El tío se pira, yo intento levantarme y en ese momento, aparece la tía del anuncio del fuet de Casa Tarradellas con un microkini, ¡qué hijadelagranputa!, ¿cómo quieres que te dure una semana el fuet? Si tienes la casa llena de gente, que parece un piso patera, tía asquerosa. La muy zorra se encuentra la cuerdecilla del culo del fuet que se me había caído de la nevera.

– Así que has sido tú, ni veinticuatro horas han pasado…

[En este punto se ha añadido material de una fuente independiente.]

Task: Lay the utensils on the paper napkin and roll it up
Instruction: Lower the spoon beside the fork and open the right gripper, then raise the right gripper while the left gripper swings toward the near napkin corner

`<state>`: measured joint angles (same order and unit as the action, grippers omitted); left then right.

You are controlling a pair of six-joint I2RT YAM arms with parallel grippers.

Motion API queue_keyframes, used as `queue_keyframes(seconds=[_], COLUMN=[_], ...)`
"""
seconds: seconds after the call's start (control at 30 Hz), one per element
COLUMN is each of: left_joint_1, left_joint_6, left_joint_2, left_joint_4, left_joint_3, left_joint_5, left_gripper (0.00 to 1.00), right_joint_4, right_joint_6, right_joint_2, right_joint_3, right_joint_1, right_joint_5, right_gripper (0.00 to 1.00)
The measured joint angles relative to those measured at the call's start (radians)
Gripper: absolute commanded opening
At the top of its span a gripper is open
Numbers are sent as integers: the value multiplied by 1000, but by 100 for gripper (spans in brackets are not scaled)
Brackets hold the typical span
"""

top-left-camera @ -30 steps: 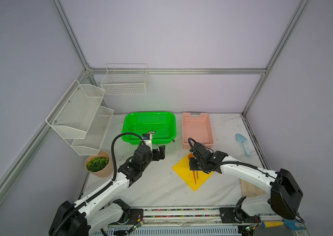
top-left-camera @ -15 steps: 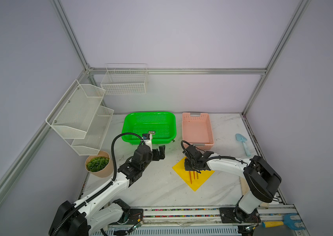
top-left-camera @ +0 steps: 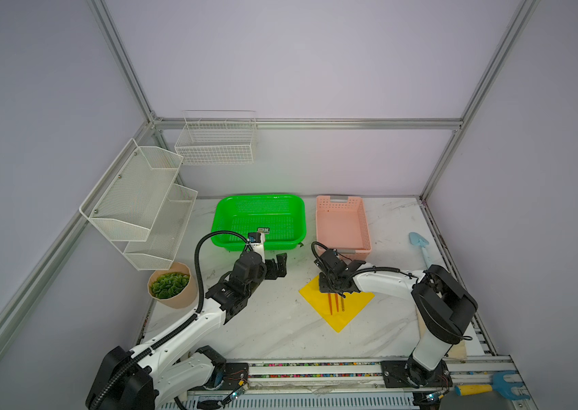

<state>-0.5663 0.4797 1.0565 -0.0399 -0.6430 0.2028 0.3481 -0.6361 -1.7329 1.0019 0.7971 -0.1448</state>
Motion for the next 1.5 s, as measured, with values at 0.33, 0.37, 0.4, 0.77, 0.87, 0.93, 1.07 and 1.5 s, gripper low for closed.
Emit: queue_keyframes(seconds=[0.33,0.37,0.4,0.77,0.87,0.93,1.07,1.5], left_joint_1=[0,0,0,0,0,0,0,0], left_joint_6=[0,0,0,0,0,0,0,0], left_joint_2=[10,11,12,13,13,13,13,13], left_joint_4=[0,0,0,0,0,0,0,0], left_joint_3=[0,0,0,0,0,0,0,0], left_joint_5=[2,2,2,2,2,2,2,1], left_gripper=[100,100,100,100,100,100,100,100], right_joint_4=[-1,-1,-1,-1,-2,-2,-1,24], right_joint_6=[15,16,17,20,20,20,15,17], right_joint_2=[-1,-1,-1,-1,-3,-5,-5,54], right_joint_3=[0,0,0,0,0,0,0,0], right_joint_1=[-13,-15,-17,-24,-24,-24,-24,-24], right_joint_5=[-17,-17,-18,-24,-24,-24,-27,-35], right_gripper=[0,0,0,2,8,11,22,31])
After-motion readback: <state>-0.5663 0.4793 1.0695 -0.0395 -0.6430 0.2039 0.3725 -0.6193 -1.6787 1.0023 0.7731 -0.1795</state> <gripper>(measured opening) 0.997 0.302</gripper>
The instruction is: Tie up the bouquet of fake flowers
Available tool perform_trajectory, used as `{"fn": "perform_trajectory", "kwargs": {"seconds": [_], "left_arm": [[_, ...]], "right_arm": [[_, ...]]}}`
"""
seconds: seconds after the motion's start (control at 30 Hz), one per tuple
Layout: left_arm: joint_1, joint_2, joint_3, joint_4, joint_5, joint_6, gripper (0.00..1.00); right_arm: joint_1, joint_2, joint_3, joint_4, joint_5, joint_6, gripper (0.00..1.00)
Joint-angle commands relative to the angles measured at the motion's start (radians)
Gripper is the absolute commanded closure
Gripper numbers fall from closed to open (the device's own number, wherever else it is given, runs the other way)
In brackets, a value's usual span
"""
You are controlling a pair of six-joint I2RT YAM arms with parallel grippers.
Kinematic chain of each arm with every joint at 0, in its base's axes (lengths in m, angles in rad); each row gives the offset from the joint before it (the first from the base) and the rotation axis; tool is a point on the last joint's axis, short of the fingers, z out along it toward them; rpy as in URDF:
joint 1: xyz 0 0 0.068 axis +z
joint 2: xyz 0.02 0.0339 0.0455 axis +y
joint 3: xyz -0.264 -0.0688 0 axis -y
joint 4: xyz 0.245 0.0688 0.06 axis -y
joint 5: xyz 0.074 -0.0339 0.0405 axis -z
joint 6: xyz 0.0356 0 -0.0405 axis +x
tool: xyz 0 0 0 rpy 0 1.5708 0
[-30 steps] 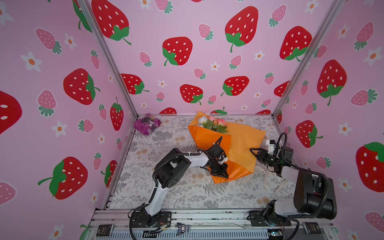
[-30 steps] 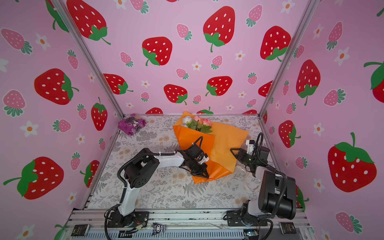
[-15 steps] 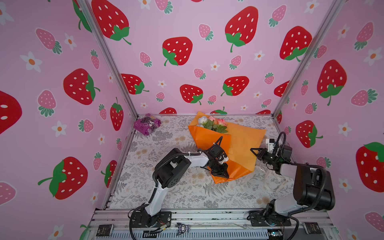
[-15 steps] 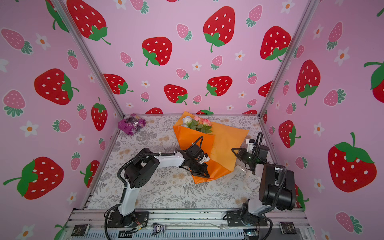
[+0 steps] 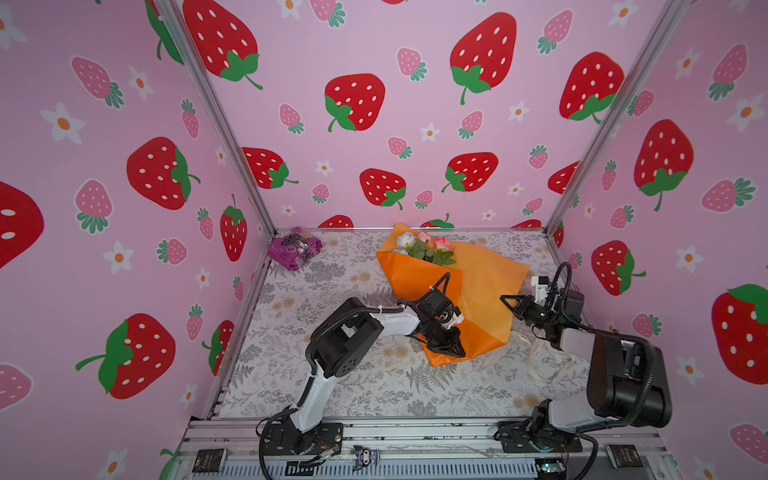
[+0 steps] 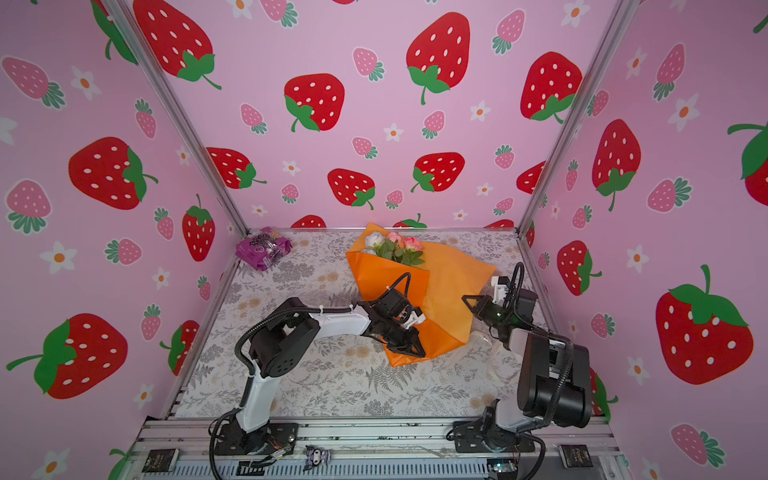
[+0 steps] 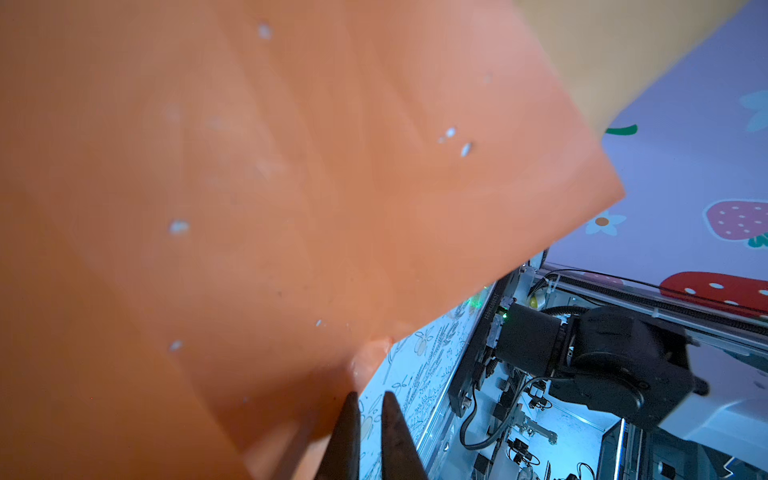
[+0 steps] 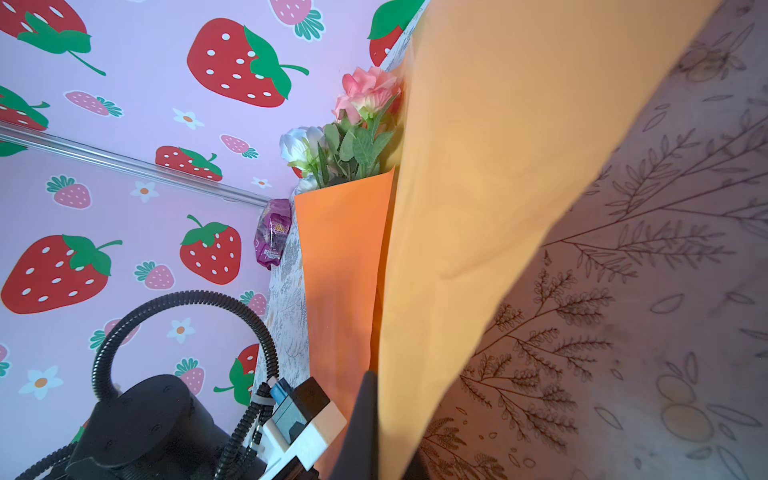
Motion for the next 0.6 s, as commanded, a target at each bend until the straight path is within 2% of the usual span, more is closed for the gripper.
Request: {"fn": "perform_trajectory", "kwargs": {"seconds": [0.0,0.13,0.3,0.57], "left_arm": [[-0.006,0.049,0.044,-0.039,-0.021,0.008,0.88],[-0.007,0.073,0.024,-0.062,-0.075,0.011,0.91],[-0.008,0.072,0.010,-0.070,-0.091,0.022,0.92],[-0.005,-0.025,-0.051,0.021,-0.155,-0.004,0.92]], "right_arm": [[0.010,-0.041,0.009,-0.010,0.001,0.005,1.00],[0.038,-0.088,0.026,-0.034,0.023,0.015,1.00],[0.120,-0.114,0.057,-0.078,0.074,0.014,1.00],[0.260,-0.160,0.130,-0.165,0.204,-0.012,1.00]]}}
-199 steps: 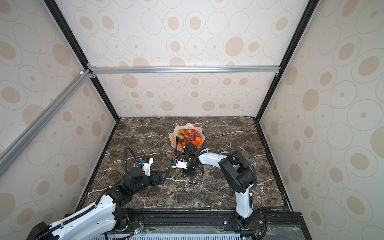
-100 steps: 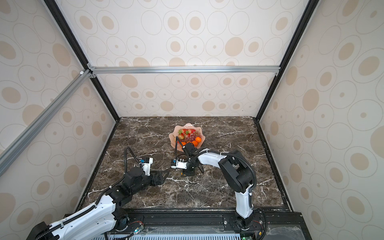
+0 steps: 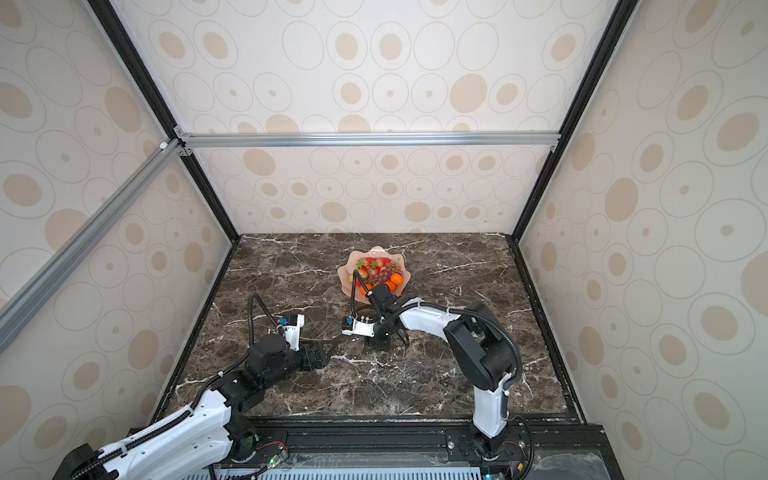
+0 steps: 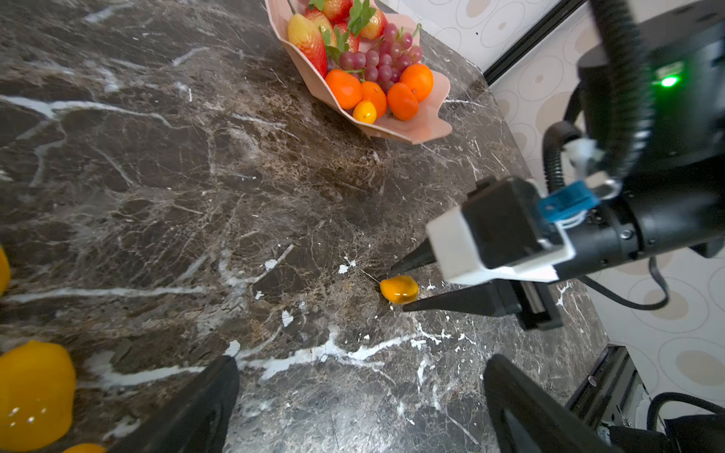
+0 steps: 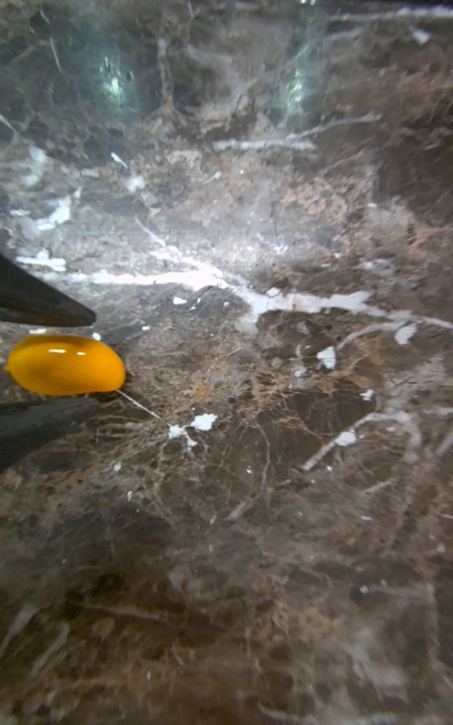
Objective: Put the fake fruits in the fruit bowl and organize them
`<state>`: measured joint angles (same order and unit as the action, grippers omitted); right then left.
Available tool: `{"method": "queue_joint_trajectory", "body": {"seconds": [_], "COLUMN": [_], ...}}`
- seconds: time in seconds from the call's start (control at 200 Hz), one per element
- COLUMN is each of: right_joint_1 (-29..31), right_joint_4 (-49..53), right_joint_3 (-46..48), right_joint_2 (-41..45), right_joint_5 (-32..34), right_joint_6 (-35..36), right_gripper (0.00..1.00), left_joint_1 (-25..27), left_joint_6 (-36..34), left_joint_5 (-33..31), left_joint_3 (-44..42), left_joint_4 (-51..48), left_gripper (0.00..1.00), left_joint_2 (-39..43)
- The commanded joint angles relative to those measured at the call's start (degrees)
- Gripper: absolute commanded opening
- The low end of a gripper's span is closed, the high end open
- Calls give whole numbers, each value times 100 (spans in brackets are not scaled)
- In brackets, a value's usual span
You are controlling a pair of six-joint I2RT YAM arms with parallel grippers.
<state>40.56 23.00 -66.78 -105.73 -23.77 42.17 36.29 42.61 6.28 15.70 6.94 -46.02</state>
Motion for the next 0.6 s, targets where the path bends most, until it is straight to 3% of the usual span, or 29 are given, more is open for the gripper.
{"method": "queue_joint_trajectory", "body": {"seconds": [0.0,0.29,0.595], "right_joint_1": [-130,-697,-420], "right_joint_4": [-372,-1200,681], "right_joint_3": [184,422,16], "right_joint_2": [544,1096,673], "right_joint_5": [-476,-875,-514], "right_joint_6": [-88,-975,381], "right_gripper": [34,30,46], "left_joint_1": [29,-33,-112], "left_joint_6": [-156,-579,-520], "left_joint_5": [-325,-420,-268], "left_joint_3": [366,1022,823], "left_joint_4": [177,305,269], "left_gripper": [98,98,98], "left_joint_2": [-29,-775,-691]}}
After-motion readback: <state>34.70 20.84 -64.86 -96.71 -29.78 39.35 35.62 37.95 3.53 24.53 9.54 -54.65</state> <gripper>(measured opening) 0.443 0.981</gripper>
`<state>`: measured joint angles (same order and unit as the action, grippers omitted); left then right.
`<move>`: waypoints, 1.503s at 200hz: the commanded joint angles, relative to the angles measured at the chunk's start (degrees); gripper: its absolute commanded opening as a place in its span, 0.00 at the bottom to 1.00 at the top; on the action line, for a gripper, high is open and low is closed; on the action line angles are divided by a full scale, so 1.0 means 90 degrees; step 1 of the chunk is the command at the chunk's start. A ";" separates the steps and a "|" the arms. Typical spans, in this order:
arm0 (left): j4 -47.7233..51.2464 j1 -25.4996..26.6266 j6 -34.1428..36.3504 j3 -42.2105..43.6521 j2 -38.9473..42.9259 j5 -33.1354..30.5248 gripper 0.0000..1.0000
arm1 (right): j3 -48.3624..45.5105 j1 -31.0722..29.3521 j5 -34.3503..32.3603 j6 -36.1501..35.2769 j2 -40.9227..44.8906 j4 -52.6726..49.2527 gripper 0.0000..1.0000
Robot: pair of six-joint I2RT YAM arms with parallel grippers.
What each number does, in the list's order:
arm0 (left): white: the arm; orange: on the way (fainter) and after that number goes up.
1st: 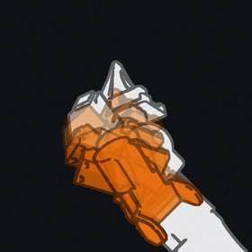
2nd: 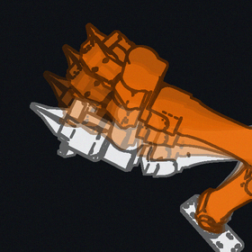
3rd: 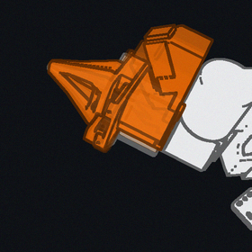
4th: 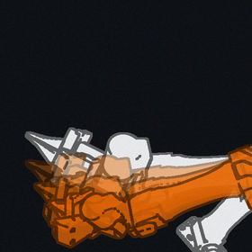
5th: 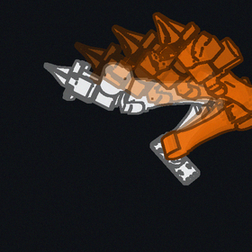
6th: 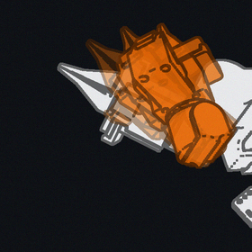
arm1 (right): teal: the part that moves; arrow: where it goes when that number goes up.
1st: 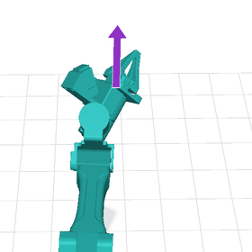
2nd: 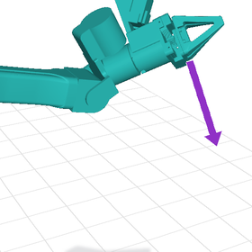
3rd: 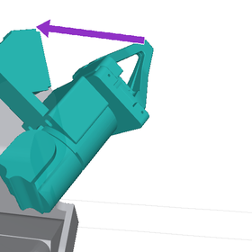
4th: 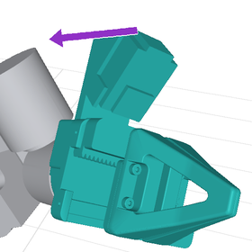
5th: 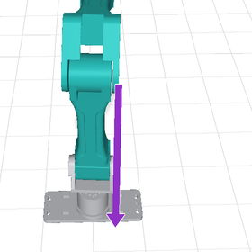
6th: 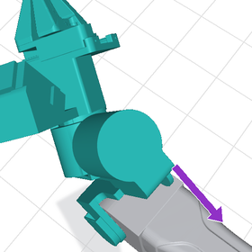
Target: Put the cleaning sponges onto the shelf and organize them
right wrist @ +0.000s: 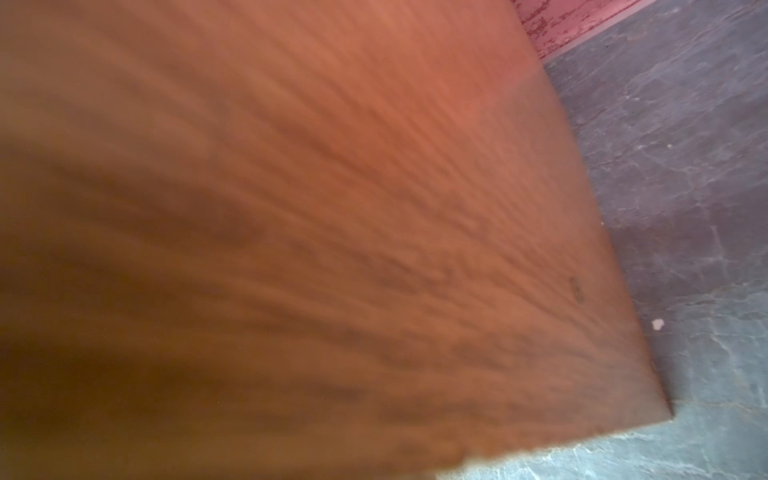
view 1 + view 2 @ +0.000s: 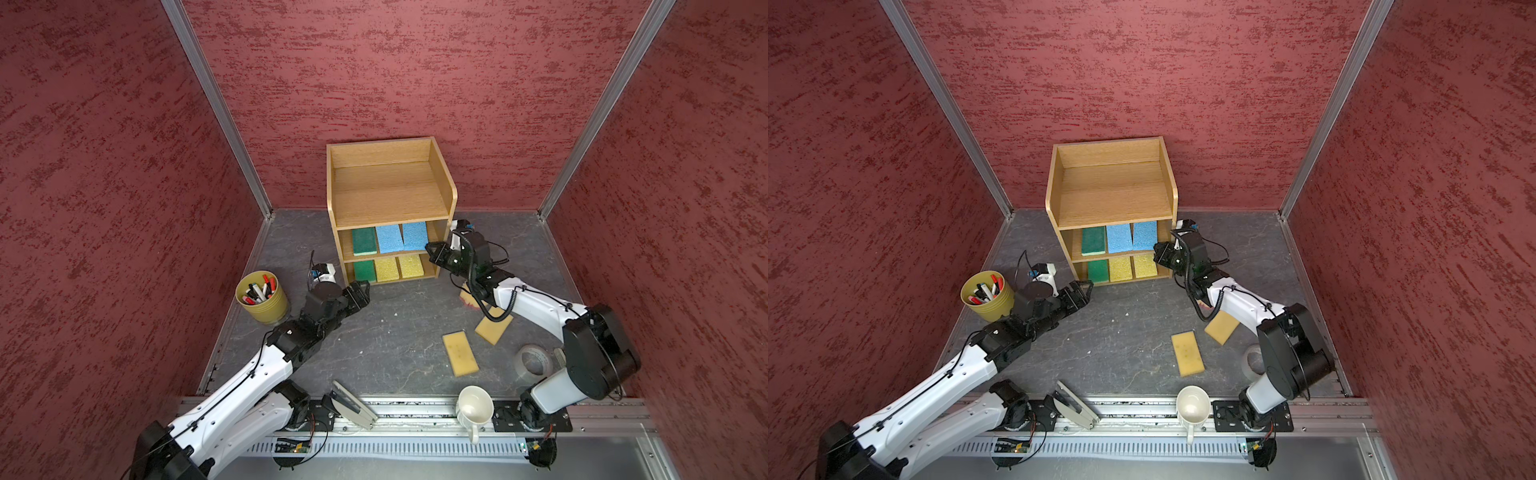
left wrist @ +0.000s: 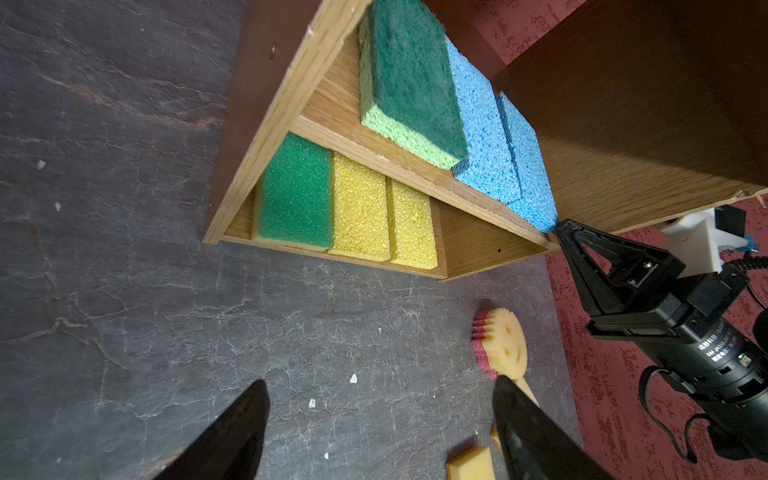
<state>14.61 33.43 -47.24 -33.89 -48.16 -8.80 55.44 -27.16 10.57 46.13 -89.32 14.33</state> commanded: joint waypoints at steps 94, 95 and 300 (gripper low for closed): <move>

– Mira tía – digo, viendo que se había hecho realidad el meme que circula por Whatsapp – no te pongas así, porque o estás en uno de esos días o el microkini te delata y tienes un fuet escondido en el parrús para comértelo tú solita en cuanto tu familia se descuide.

La elementa, por cambiar de tema, me dice:

– Joder, vaya brecha, vas a tener que ir a que te den puntos…

– ¡Nooooooooooooooooooooooooooo!

Y sí, amigos, allí aparece otra ver el puto Matías Prats, esta vez con un mankini, que por cierto le favorecía mucho.

– Permíteme que insista, si tien…

– Que no, pesao, que no… que eres muy pesao, que cuando por la calle te cruzas con los chavales de las oenegés con sus chalecos y sus carpetillas, los tíos cogen los móviles y hacen como que hablan con alguien imaginario para no tener que hablar contigo. ¡A tomar por culooooooooooo!

Y en ese momento aparece la Sra. Satanopoulas, ¿y qué llevaba puesto? Pues su pijama, ¿qué va a llevar? Pero también llevaba una manta. ¿Una manta con el calor que está haciendo este verano? Sí una manta de hostias, que me dio cuando vio como había puesto la cocina.

– Para, joder, que ha sido un accidente.

– ¡Pero mira como lo has puesto todo!

– Coño, que casi me mato.

– Madre mía, pero vaya brecha que te has hecho, vamos al hospital que te van a tener que dar puntos…

– ¡Nooooooooooooooooooooooo!

– Permiteme que insista….

– Cariño, no tendrás otra manta como la que me acabas de dar.

– Un palet.

– Pues dásela a este señor del willyquini, que es el que se ha comido el fuet y sólo ha dejado la cuerdecilla.

Buen fin de semana, amigos. Que la fuerza os acompañe.